_Work task_: Work out how many lines of the listing hold the string "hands", then answer with that number and nothing else.

_Source material_:
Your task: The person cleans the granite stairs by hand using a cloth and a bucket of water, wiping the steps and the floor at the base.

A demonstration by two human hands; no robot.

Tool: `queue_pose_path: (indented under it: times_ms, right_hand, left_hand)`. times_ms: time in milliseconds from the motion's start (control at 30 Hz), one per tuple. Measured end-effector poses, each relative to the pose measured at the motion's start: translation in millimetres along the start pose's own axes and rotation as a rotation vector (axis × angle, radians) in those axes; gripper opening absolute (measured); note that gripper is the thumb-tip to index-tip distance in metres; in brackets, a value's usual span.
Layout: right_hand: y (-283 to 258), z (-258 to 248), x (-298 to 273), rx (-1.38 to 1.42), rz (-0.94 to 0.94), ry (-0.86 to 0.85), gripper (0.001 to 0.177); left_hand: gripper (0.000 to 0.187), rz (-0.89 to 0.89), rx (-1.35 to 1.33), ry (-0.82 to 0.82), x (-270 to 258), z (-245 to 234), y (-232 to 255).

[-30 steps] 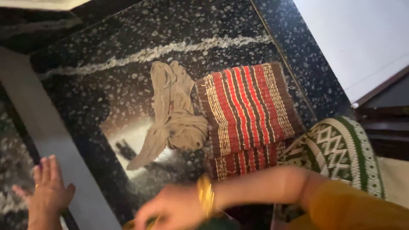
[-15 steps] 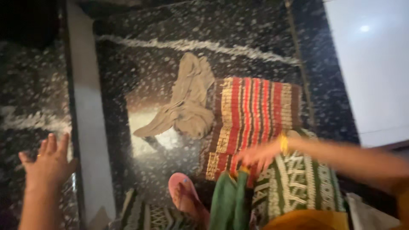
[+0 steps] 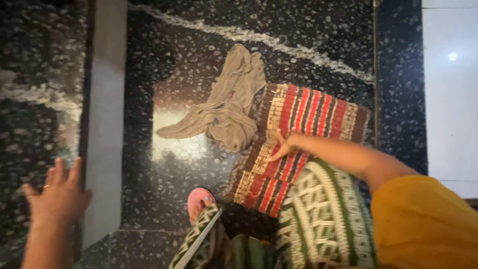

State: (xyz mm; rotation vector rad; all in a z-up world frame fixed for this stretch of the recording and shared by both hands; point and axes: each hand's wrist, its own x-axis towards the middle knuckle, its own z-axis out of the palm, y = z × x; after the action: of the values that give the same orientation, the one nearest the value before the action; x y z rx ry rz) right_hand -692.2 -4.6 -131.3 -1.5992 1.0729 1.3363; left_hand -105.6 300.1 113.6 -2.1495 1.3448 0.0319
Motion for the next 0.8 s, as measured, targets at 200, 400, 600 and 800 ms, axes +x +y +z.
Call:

_Answer to this exercise_: 2